▶ _Exercise_:
Write out each record below exactly, but not the pictures.

─── Exercise data ───

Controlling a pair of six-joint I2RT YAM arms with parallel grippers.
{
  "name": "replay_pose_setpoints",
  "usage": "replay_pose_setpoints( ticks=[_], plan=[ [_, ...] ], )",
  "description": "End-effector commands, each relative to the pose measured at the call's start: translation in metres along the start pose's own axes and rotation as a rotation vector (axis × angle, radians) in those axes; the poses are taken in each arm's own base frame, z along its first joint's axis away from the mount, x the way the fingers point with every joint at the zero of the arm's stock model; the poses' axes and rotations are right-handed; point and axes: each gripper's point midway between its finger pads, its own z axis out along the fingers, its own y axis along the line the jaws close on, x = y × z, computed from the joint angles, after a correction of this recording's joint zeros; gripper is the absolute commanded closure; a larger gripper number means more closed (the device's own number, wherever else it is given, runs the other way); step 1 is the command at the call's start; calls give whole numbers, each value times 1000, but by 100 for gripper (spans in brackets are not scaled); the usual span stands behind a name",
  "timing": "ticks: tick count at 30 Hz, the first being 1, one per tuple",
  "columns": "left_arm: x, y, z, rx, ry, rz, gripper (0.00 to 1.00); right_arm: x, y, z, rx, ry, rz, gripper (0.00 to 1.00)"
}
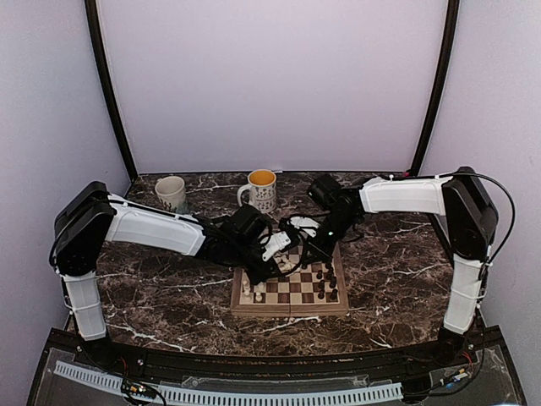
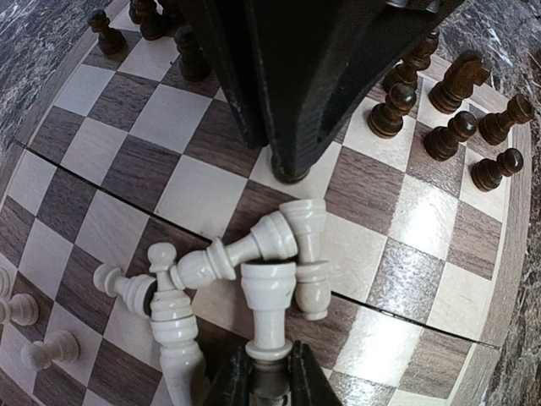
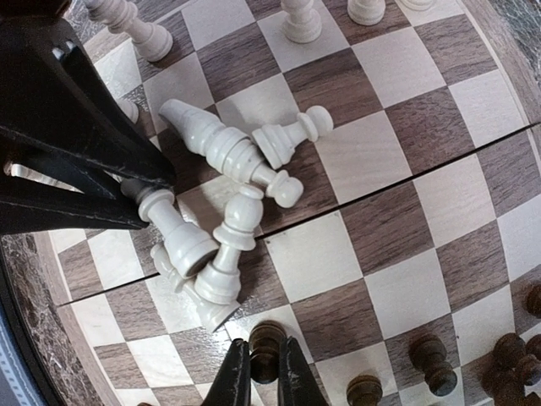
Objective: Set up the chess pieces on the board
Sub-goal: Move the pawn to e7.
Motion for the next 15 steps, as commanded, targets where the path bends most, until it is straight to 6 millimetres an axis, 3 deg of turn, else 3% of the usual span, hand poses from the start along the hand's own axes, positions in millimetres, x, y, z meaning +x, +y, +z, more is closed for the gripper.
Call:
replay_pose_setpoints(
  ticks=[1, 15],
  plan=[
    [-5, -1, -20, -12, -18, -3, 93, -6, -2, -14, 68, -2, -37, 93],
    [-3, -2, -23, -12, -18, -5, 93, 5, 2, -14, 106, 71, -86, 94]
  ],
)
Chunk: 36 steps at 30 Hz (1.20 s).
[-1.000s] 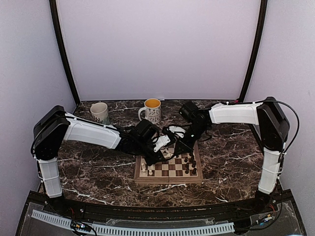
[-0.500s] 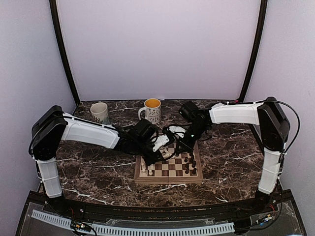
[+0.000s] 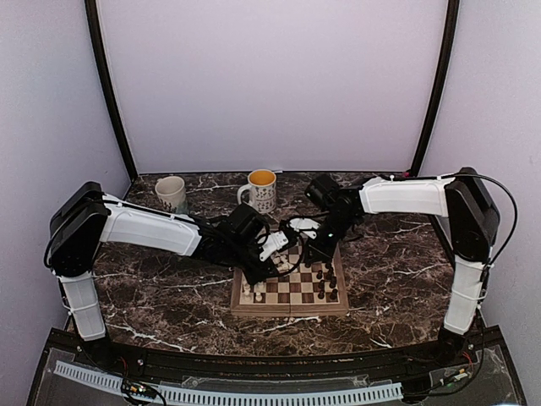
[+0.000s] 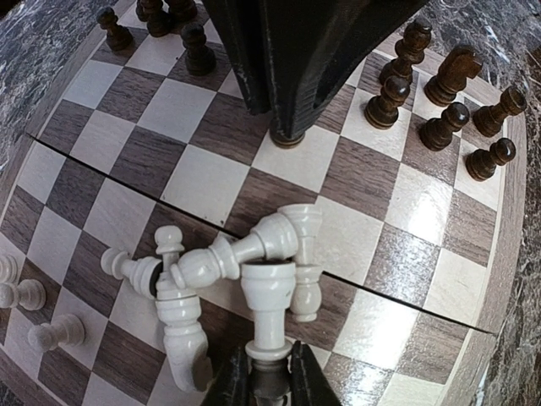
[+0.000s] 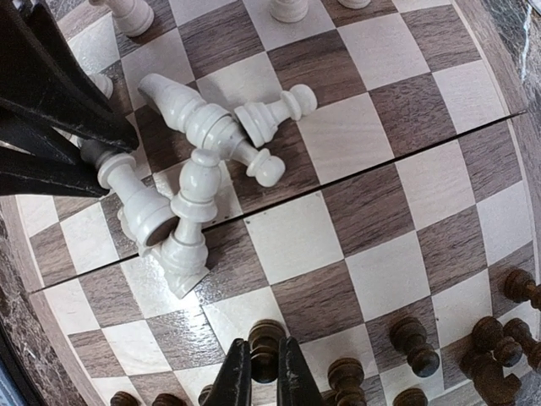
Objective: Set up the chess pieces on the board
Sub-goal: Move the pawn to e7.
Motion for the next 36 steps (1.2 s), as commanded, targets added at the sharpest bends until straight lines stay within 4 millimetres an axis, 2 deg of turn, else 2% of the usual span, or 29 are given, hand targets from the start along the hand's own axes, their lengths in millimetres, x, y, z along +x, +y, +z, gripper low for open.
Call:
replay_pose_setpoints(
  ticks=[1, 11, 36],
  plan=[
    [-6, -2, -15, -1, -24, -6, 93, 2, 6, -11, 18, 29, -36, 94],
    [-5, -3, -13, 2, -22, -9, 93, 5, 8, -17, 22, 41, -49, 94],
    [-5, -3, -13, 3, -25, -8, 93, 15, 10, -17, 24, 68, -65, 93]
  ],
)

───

▶ _Solved problem_:
Controlling a pair of six-joint I2RT YAM arms with parallel grippers.
{
  "name": "replay_pose_setpoints",
  "usage": "replay_pose_setpoints( ticks=[_], plan=[ [_, ...] ], )",
  "description": "End-effector commands, each relative to the pose measured at the call's start: translation in metres along the start pose's own axes and rotation as a rotation vector (axis × angle, radians) in those axes; the poses are taken in each arm's own base frame, z along its first joint's axis away from the mount, x the way the fingers point with every joint at the zero of the arm's stock model; the poses' axes and rotations are right-handed; point and axes: each gripper's point midway between its finger pads, its own z axis out along the fingers, its own y axis along the line the jaws close on, x = y × z, computed from the joint angles, after a correction of this recording's joint zeros; gripper is the absolute commanded closure; a larger gripper number means more closed (the device's own number, wherever else it is given, runs the other way); step 1 is the command at the call's start; calls give whole numbers, each value times 1000, but by 100 for gripper (spans in brackets are not scaled); the usual span stands behind a name",
  "timing": "ticks: tick count at 30 Hz, the first being 1, one per tuple",
  "columns": "left_arm: x, y, z, rx, ry, rz, gripper (0.00 to 1.00); right_arm: x, y, z, rx, ry, rz, gripper (0.00 to 1.00)"
}
Objective: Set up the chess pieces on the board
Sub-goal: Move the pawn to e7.
Motion for the next 15 steps, as commanded, targets where the path bends most, until it is straight to 6 millimetres an axis, 3 deg of turn, else 3% of the usual span, hand poses from the start along the hand's own axes, positions in millimetres, x, y, z meaning +x, +y, +z, more is closed for the gripper.
Call:
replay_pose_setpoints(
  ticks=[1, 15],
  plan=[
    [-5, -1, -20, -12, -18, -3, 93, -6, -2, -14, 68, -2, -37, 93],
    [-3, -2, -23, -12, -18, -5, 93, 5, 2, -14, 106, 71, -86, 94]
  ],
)
Chunk: 36 steps at 30 Hz (1.20 s).
[-1.000s] 
[-0.500s] 
[+0.000s] 
[+0.000s] 
[+0.000s] 
Objective: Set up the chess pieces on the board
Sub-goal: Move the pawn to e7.
Motion for the next 36 steps (1.2 s), as commanded, targets added at the sharpest bends until straight lines stay within 4 millimetres an axis, 2 deg of turn, else 2% of the usual span, or 29 are given, hand targets from the start along the hand's own axes, their lengths in millimetres, x, y, z along +x, +y, +z, gripper low for open.
Call:
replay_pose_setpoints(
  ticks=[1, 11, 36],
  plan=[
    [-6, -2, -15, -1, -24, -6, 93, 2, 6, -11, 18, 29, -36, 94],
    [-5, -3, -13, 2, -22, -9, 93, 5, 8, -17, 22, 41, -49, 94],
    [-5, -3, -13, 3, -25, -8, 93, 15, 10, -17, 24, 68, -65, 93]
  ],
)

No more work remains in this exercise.